All of us that have provided services that have fallen into a classification like Decision Support System, Business Analyst, Business Intelligence, or Data Science have had to explain the difference between correlation and causation. There have been times that I have found these conversations can be tense, confusing, and sometimes futile.
First, forget the academic explanation in the business world. We have all looked into the occasional blank stare. We have all seen the bored look at the watch. I have never had any real success with any reference to Bayes or entropy in the office cubicle.
I have, however, had success drawing a contrast between correlation, association, and causation in the business world using parables steeped in the business of the client. Let me give you two examples from two business domains where I have crunched a few numbers.

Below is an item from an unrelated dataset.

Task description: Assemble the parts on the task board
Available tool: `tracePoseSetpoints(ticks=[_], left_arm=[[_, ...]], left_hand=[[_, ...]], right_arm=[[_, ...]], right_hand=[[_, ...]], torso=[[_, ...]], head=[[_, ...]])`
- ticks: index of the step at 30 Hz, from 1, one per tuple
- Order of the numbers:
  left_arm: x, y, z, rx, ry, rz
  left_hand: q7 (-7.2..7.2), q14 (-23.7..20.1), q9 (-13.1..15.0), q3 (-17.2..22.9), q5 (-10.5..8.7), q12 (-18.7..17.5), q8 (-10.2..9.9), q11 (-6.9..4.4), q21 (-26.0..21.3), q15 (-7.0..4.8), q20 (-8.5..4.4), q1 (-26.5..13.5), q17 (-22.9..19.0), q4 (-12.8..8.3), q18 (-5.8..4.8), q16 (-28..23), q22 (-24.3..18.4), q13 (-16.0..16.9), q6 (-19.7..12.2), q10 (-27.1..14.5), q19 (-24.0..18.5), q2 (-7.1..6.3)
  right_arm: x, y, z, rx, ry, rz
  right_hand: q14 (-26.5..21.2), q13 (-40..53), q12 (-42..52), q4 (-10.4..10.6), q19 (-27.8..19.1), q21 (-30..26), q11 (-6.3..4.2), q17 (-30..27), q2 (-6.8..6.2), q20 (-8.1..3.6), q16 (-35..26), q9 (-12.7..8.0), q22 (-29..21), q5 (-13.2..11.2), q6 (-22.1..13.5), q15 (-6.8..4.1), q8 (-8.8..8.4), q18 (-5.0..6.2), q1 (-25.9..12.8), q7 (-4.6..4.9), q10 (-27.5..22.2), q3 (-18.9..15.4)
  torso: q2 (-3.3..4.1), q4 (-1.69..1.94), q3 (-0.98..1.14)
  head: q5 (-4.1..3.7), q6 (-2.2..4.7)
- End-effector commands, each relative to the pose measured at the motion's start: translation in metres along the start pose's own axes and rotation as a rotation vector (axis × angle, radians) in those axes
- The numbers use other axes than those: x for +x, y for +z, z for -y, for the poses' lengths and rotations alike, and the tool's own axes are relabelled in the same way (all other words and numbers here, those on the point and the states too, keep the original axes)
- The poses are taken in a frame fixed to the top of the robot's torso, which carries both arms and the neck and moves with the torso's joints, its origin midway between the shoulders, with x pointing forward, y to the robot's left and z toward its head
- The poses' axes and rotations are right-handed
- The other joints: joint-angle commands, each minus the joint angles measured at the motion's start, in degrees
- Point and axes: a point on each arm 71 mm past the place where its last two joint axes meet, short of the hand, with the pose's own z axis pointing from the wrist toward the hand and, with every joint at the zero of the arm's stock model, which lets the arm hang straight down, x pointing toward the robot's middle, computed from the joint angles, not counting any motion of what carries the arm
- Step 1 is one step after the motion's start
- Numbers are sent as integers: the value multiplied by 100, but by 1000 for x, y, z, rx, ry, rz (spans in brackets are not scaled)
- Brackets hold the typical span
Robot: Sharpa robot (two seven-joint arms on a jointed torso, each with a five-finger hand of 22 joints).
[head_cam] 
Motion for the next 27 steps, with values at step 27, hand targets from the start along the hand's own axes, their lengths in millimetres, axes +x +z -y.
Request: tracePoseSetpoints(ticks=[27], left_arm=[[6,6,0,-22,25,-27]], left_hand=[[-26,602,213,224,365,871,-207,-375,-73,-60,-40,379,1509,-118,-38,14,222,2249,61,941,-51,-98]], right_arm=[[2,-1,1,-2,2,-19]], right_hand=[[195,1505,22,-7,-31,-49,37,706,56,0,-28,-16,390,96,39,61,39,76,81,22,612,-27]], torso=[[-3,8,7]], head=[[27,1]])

Let’s say you find a positive linear correlation between house prices and a certain feature. Homes with feature X tend to sell for Y dollars more. That price increase is more than the cost of feature X. The real estate agents begin to think advising clients to install X so home prices increase. Time to caution the agents, but how?
I can’t speak for the market currently nor any market outside my locality, but about 30 years ago homes with a built-in vacuum system sold significantly more than homes without a built-in vacuum system. Did the built-in vacuum system cause the price increase? No. Those homes tended to be built in subdivisions with better school systems, better home owners associations, and better maintained homes. Real estate agents completely understood that dynamic and it helped them generalize to other features.
Let’s say your client is shipping product and tracking damages. There is a positive correlation between a particular condition and the number of damaged units reported. Is it safe to say removing that condition solves the problem?
Consider our mythical dairy farm. It uses two shippers: Smith Shipping and Thompson Trucking. Smith Shipping only reports 1 gallon in 500,000 as damaged. Thompson Trucking reports 1 gallon in 120,000 as damaged. It looks like Thompson Trucking is a way to damages. However, Smith Shipping is all tankers taking the milk to the packaging facility and Thompson Trucking is all reefers taking the packaged milk to the warehouse.
The bottom line to all of this is simple. Academics are great. Some of us, myself included, enjoy it. However, the vast majority of folks we serve are only concerned about getting a job done in the safest, cheapest, and quickest way possible.